> _WORK TO BE COMPLETED_:
Scan the records and identify every line in which the string "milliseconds" occurs, then return those lines.

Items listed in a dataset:
══════════════════════════════

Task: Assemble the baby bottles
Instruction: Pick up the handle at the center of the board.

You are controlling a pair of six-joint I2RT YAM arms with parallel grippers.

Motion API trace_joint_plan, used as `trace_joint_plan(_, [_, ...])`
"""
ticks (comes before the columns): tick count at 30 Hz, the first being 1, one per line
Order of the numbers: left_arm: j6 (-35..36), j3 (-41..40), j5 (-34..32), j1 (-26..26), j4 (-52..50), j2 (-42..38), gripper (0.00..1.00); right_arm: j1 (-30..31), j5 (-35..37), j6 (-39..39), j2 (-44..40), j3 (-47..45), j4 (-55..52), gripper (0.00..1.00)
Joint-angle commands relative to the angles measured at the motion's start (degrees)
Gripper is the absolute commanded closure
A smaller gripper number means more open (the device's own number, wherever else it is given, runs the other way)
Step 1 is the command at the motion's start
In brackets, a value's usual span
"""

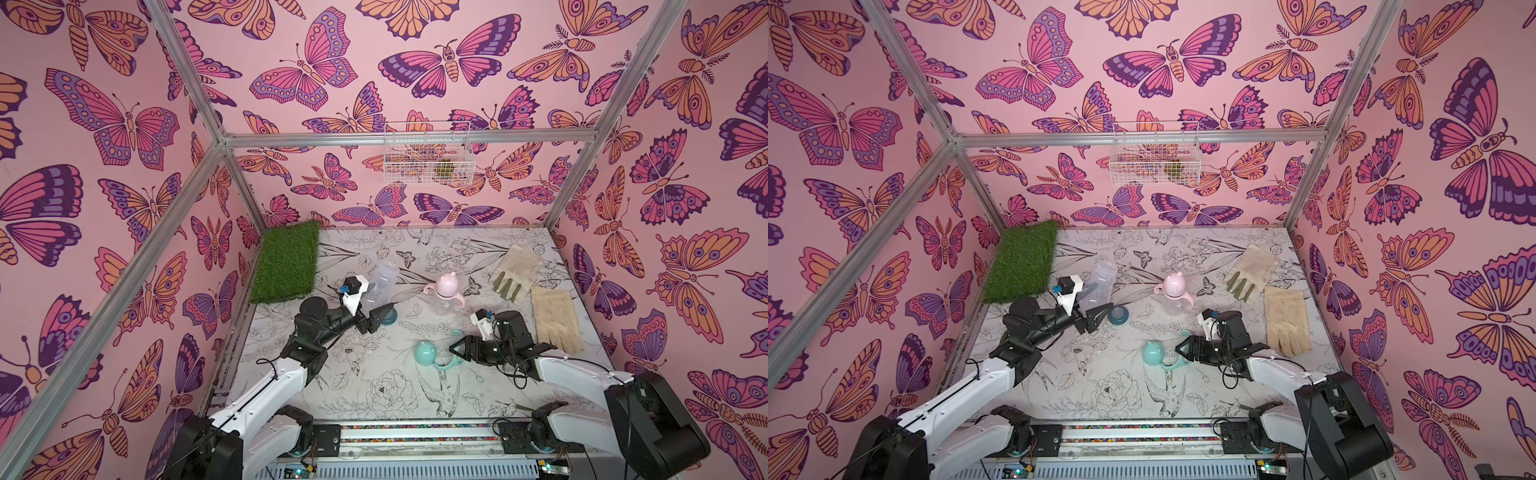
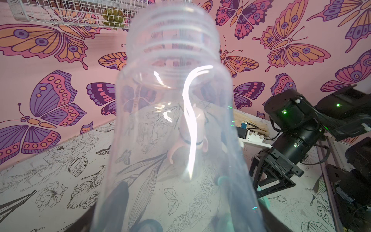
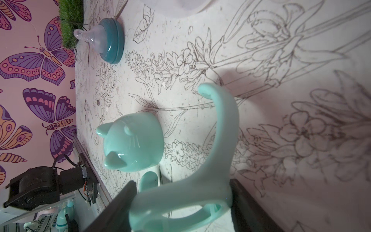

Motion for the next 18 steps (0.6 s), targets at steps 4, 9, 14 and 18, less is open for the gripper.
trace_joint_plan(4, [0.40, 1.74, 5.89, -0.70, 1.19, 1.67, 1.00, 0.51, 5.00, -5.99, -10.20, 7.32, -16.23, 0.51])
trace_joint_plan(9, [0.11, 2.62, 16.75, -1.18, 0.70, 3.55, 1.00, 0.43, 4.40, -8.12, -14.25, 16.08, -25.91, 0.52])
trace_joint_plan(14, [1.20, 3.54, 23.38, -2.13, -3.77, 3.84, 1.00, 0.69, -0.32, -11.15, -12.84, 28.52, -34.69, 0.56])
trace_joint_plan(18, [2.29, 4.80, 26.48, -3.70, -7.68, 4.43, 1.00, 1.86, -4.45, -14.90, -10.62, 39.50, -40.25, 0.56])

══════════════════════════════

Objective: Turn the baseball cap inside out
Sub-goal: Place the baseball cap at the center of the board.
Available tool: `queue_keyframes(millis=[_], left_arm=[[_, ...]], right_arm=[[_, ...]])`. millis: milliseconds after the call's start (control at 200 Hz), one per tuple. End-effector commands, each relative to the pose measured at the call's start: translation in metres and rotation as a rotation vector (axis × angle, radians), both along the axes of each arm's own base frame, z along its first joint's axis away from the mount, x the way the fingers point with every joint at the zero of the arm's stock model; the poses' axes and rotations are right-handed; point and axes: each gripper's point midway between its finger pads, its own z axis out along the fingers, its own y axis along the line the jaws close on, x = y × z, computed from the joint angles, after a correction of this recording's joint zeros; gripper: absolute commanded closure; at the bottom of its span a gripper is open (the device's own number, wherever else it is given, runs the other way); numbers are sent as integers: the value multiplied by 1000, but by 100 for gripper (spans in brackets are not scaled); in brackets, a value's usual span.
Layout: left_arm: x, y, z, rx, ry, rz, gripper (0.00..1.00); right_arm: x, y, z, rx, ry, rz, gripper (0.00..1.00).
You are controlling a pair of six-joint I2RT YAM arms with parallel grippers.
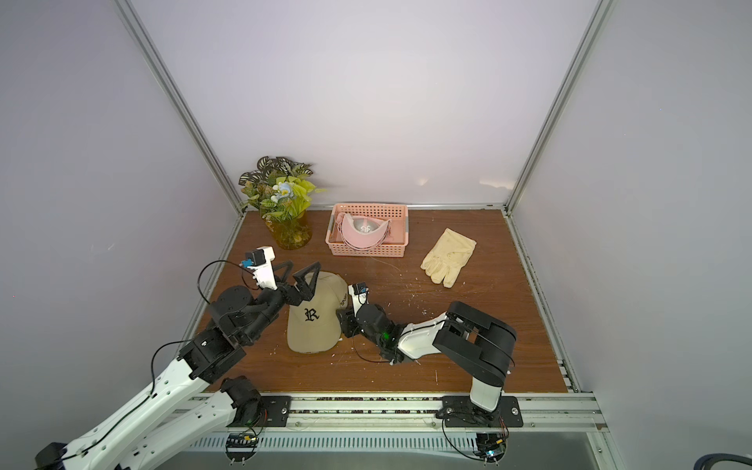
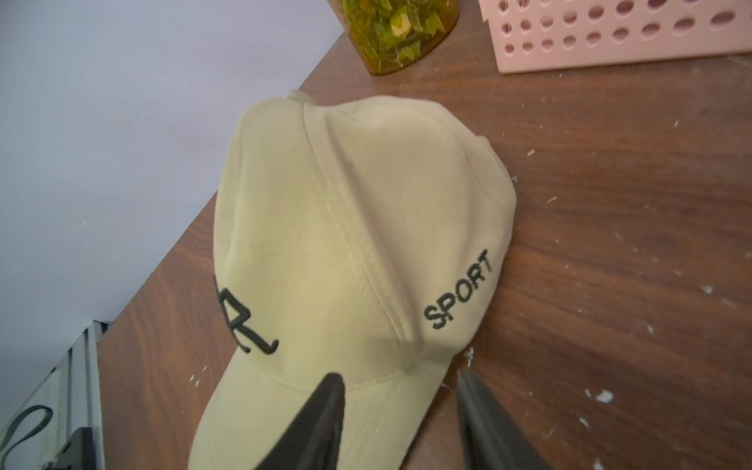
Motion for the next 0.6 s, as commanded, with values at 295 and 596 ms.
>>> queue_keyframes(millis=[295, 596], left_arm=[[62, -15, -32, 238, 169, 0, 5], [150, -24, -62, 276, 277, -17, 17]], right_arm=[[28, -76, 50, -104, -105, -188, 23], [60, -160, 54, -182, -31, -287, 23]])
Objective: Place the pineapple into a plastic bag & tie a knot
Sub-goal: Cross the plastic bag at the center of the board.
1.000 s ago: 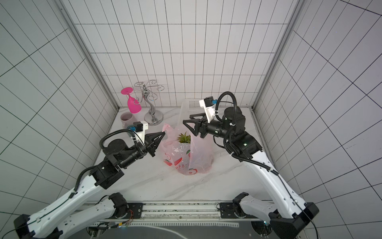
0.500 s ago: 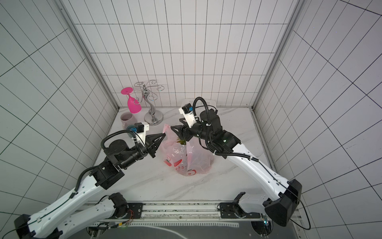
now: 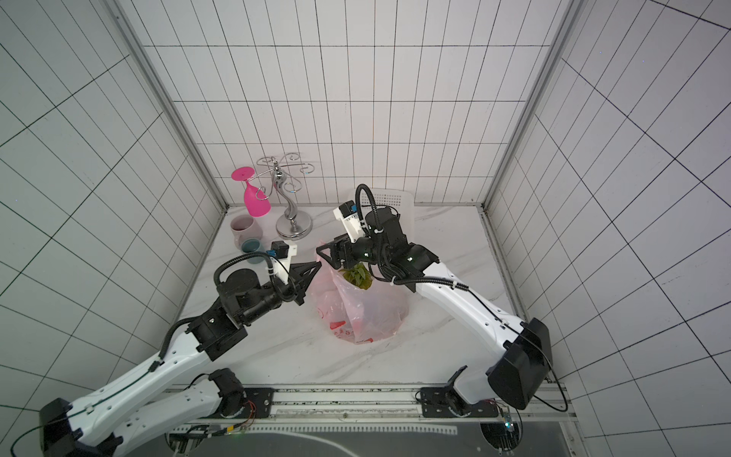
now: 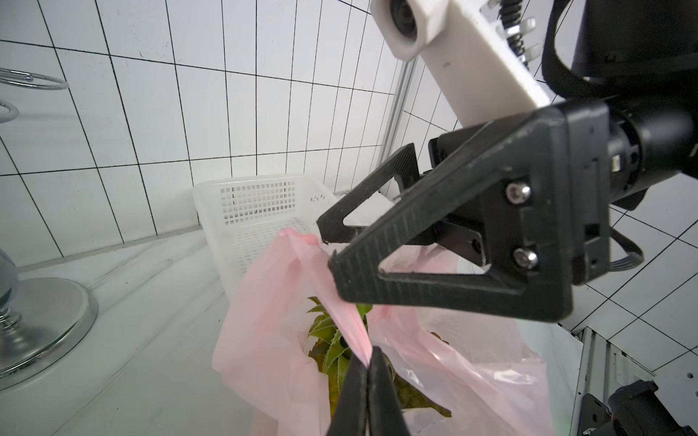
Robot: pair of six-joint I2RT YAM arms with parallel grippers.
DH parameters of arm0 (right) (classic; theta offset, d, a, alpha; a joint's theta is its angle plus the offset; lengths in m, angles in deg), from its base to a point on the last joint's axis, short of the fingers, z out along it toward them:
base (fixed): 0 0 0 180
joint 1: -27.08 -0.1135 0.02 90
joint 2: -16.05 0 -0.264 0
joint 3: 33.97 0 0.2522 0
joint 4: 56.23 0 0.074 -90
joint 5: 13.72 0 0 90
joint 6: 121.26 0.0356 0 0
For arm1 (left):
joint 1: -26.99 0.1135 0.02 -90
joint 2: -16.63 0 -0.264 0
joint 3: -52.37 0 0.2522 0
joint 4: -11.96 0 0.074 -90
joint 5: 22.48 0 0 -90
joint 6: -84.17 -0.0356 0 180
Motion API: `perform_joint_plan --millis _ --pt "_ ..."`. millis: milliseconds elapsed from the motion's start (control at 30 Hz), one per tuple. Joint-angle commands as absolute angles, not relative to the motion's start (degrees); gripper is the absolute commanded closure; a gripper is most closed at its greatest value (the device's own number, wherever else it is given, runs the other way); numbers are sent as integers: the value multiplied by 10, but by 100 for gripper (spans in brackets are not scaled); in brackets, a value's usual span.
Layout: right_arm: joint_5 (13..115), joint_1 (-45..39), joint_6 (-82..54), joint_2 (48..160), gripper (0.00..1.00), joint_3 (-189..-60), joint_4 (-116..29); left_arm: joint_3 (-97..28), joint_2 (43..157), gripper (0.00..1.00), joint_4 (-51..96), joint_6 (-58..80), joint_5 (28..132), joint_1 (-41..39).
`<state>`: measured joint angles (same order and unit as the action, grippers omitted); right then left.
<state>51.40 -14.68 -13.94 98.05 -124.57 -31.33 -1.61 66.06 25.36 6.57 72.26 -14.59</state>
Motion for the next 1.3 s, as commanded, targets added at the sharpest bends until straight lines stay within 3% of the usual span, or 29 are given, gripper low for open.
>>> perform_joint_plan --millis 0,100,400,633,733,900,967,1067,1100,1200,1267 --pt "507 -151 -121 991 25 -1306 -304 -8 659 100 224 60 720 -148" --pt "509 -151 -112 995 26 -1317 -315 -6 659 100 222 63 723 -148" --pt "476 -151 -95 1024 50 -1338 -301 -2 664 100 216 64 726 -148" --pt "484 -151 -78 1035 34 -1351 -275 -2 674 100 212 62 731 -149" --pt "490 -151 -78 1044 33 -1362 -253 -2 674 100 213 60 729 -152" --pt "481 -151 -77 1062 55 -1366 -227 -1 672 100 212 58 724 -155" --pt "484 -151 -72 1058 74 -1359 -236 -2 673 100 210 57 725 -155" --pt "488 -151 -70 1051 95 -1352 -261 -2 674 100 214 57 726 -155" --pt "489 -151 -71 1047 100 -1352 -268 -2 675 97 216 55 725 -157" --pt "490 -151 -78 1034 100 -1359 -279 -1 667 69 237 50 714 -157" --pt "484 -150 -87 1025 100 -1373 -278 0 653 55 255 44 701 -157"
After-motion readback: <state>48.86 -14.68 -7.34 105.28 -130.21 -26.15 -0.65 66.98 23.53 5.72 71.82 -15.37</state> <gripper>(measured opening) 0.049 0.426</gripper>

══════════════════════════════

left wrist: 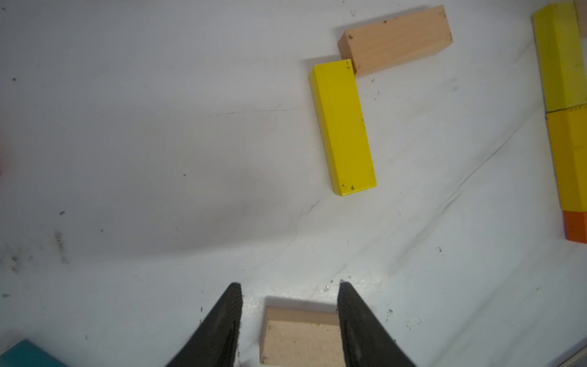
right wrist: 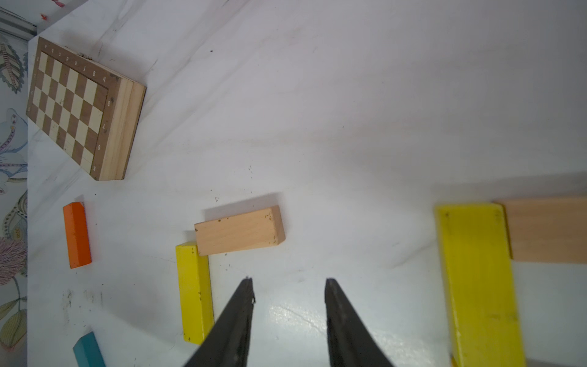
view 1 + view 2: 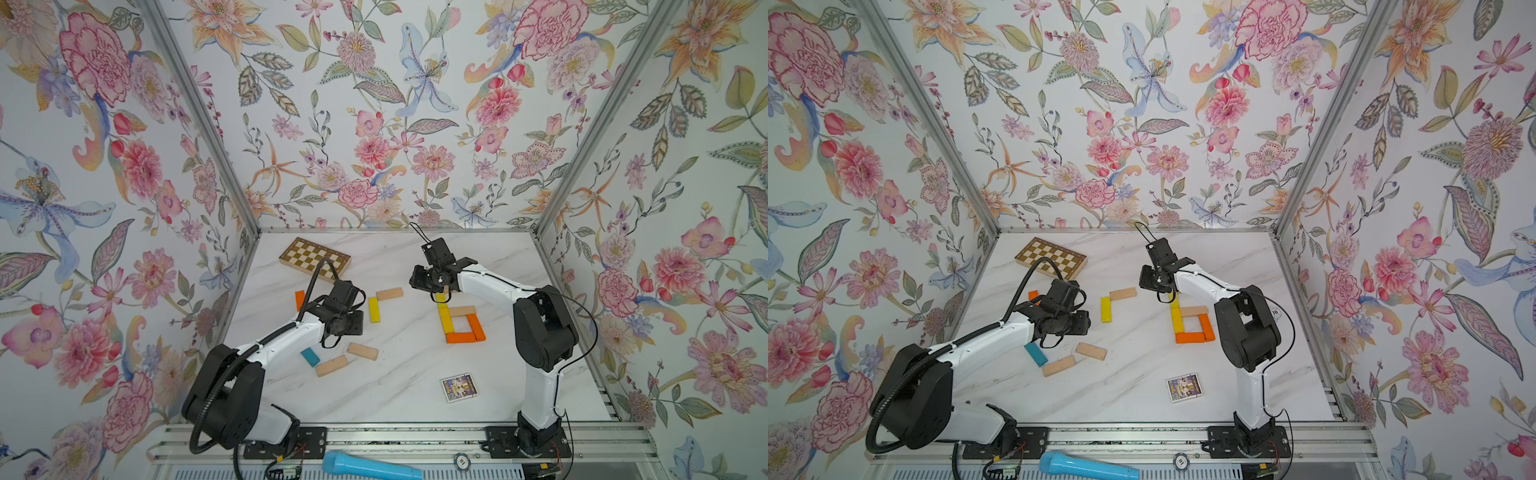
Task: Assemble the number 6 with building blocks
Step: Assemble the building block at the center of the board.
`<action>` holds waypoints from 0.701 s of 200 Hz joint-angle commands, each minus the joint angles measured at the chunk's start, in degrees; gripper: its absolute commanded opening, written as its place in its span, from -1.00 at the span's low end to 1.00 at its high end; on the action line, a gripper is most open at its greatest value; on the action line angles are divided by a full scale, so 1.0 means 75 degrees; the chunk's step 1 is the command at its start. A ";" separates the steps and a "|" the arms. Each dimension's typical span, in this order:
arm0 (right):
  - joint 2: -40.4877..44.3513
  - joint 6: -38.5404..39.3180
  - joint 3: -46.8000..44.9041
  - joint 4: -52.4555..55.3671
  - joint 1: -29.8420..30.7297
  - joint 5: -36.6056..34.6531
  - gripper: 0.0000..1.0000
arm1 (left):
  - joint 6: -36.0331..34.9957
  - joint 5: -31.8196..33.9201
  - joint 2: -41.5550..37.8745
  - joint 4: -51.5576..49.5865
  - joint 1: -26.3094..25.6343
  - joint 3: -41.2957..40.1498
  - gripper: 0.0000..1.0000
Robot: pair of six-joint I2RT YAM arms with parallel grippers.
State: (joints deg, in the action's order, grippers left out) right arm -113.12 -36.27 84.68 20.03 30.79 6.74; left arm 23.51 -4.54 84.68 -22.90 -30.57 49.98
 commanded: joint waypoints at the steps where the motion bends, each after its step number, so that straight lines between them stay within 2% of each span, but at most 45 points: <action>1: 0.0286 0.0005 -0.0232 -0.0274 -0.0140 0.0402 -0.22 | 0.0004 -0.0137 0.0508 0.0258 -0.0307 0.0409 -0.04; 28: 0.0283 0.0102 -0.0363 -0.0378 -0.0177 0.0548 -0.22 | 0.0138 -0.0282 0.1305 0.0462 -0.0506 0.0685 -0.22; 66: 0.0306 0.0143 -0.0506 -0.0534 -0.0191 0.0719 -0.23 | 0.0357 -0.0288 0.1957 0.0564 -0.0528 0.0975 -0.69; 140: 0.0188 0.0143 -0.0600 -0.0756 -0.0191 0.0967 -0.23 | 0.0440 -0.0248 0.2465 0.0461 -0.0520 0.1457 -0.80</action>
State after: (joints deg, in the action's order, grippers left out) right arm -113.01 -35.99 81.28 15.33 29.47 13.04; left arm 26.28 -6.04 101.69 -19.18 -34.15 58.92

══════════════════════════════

> _RESPONSE BELOW_:
Available tool: `queue_keyframes(millis=[_], left_arm=[[_, ...]], right_arm=[[_, ...]])`. millis: milliseconds after the call's start (control at 200 Hz), one per tuple. End-effector commands, each relative to the pose measured at the call's start: translation in metres and rotation as a rotation vector (axis × angle, radians), both along the axes of each arm's own base frame, z along its first joint's axis away from the mount, x the way the fingers point with every joint at the zero of the arm's stock model; the poses' axes and rotations are right-handed; point and axes: each gripper's point midway between its finger pads, its own z axis out along the fingers, its own y axis along the line the jaws close on, x = y × z, computed from the joint angles, after a correction of this recording's joint zeros; gripper: absolute commanded closure; at the bottom of its span a gripper is open (the device's own number, wherever else it is given, runs the other way); numbers are sent as integers: the value multiplied by 1000, but by 100 for gripper (spans in brackets are not scaled); in brackets, a value's usual span.
Motion API: `perform_joint_plan --millis _ --pt "_ ..."`. millis: milliseconds elapsed from the motion's start (control at 30 Hz), one per tuple. Joint-angle commands as absolute angles, not relative to the motion's start (degrees); gripper is the absolute commanded closure; a gripper is most closed at its greatest value (the device's own number, wherever else it is given, runs the other way); numbers are sent as integers: the value multiplied by 10, but by 100 for gripper (spans in brackets are not scaled); in brackets, a value's usual span.

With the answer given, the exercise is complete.